Through the line that contains "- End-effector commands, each", return the data below exactly, starting at its first line; leave the rest out.

Start of Block

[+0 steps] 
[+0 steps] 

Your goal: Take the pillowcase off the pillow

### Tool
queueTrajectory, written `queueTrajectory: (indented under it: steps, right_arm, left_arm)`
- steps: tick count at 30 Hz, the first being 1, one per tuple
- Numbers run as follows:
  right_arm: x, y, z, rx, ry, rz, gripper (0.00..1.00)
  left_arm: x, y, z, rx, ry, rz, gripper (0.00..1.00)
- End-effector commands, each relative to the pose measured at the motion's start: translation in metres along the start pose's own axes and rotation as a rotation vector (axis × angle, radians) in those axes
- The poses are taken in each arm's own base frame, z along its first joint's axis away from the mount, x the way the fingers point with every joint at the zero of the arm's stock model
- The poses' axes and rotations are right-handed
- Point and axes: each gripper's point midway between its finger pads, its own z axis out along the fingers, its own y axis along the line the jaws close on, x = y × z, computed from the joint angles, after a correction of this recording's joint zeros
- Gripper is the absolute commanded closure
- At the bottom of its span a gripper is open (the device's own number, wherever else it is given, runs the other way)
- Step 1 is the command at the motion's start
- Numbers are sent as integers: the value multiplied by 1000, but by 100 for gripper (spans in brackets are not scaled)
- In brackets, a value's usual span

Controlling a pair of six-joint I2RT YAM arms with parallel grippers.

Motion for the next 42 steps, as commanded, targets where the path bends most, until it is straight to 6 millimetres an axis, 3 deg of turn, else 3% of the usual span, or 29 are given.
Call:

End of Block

→ **Answer to this problem**:
[+0 steps] 
[+0 steps] 

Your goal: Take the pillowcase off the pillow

### Tool
queueTrajectory, written `queueTrajectory: (indented under it: steps, right_arm, left_arm)`
- steps: tick count at 30 Hz, the first being 1, one per tuple
- Numbers run as follows:
  right_arm: x, y, z, rx, ry, rz, gripper (0.00..1.00)
  left_arm: x, y, z, rx, ry, rz, gripper (0.00..1.00)
- End-effector commands, each relative to the pose measured at the motion's start: translation in metres along the start pose's own axes and rotation as a rotation vector (axis × angle, radians) in those axes

This finishes the exercise.